Try it — A stretch of the entries below is to be set down exactly, running from the line with "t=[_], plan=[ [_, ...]" through the line with "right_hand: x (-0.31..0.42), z", both included, and no other line.

Stored records
[Start of Attachment]
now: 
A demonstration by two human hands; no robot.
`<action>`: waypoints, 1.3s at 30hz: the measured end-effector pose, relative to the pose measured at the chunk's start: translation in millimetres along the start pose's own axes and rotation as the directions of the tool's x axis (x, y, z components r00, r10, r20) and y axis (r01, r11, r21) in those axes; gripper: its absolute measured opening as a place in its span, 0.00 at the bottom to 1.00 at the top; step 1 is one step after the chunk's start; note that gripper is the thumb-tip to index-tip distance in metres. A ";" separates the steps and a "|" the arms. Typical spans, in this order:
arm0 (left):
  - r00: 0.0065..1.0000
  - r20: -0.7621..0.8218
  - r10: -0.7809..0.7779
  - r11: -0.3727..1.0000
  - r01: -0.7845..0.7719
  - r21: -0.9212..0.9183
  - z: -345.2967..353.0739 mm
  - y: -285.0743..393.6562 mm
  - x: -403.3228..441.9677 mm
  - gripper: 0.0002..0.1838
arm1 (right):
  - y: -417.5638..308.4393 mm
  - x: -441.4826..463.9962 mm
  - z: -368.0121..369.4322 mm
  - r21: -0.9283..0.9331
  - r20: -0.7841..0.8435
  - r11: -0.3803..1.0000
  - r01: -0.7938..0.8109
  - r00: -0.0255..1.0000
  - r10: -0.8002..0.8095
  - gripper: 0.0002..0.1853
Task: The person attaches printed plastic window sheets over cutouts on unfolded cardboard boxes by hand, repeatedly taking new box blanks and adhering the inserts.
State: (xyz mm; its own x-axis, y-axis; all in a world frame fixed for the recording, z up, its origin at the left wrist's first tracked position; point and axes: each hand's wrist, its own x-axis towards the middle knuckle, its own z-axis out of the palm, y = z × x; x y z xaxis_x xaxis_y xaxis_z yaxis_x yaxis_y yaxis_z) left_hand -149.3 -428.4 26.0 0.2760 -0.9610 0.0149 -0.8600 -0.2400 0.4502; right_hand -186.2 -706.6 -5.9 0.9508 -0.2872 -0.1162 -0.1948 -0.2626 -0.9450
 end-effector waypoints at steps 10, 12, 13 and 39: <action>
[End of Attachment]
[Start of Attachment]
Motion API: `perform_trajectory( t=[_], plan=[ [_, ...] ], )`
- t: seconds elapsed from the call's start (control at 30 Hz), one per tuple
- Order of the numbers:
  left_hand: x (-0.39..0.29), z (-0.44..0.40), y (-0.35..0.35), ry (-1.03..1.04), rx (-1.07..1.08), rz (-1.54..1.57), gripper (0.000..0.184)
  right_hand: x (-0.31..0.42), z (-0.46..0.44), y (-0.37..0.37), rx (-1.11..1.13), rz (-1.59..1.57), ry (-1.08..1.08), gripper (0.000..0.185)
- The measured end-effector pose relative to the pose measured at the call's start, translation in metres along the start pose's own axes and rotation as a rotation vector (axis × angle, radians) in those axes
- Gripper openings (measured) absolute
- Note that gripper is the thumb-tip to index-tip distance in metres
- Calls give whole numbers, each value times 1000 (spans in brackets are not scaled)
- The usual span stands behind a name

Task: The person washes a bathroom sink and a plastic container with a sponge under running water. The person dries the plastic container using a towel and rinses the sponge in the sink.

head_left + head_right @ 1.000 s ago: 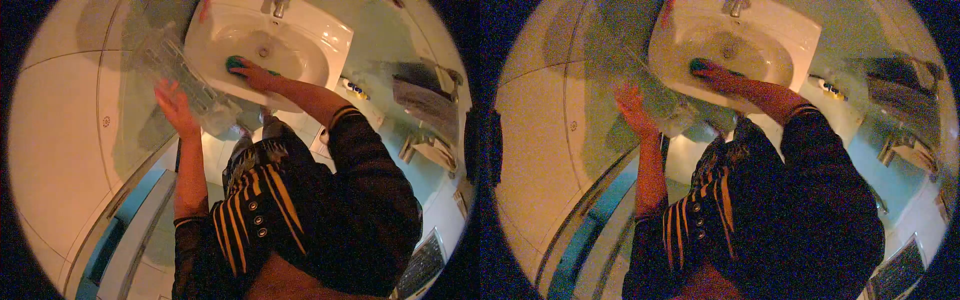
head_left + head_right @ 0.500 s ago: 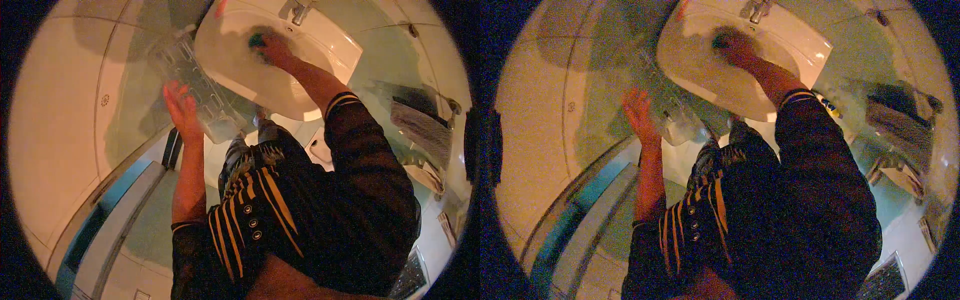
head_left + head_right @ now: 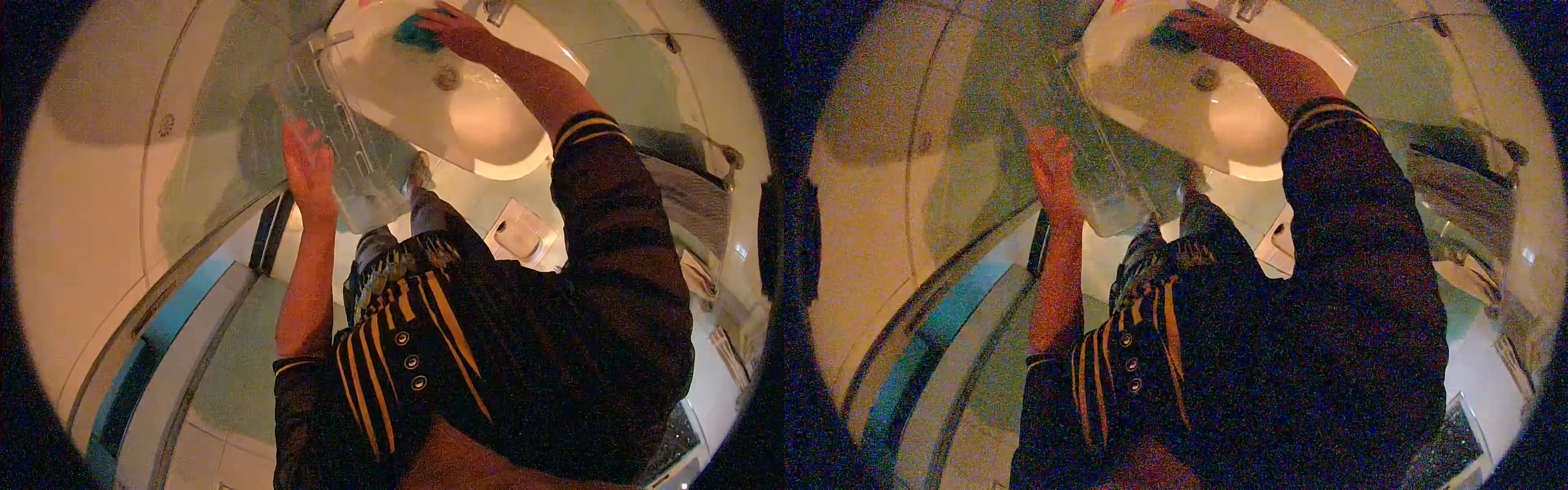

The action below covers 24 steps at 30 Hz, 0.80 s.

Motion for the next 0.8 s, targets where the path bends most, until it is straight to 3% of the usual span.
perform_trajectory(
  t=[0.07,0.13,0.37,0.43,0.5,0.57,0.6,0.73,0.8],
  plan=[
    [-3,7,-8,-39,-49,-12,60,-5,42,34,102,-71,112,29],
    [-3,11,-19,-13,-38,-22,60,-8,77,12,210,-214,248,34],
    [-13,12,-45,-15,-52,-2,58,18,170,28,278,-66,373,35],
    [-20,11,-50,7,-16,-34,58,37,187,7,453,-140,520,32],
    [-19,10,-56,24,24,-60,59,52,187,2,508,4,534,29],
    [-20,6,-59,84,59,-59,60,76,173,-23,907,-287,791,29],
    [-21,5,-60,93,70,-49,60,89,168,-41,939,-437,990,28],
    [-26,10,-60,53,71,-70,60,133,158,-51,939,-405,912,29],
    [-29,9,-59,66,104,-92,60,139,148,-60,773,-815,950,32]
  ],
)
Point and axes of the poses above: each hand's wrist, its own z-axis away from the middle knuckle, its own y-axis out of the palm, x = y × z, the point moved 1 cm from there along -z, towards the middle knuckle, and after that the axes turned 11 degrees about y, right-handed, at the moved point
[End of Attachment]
Output for this task —
Motion API: `perform_trajectory( t=[_], plan=[ [_, ...] ], )`
- t: seconds elapsed from the call's start (control at 30 Hz), one per tuple
- Order of the numbers:
  left_hand: x (-0.39..0.29), z (-0.44..0.40), y (-0.35..0.35), ry (-1.03..1.04), rx (-1.07..1.08), rz (-1.54..1.57), gripper (0.000..0.184)
  right_hand: x (-0.31..0.42), z (-0.46..0.44), y (-0.37..0.37), rx (-1.11..1.13), rz (-1.59..1.57), ry (-1.08..1.08), gripper (0.000..0.185)

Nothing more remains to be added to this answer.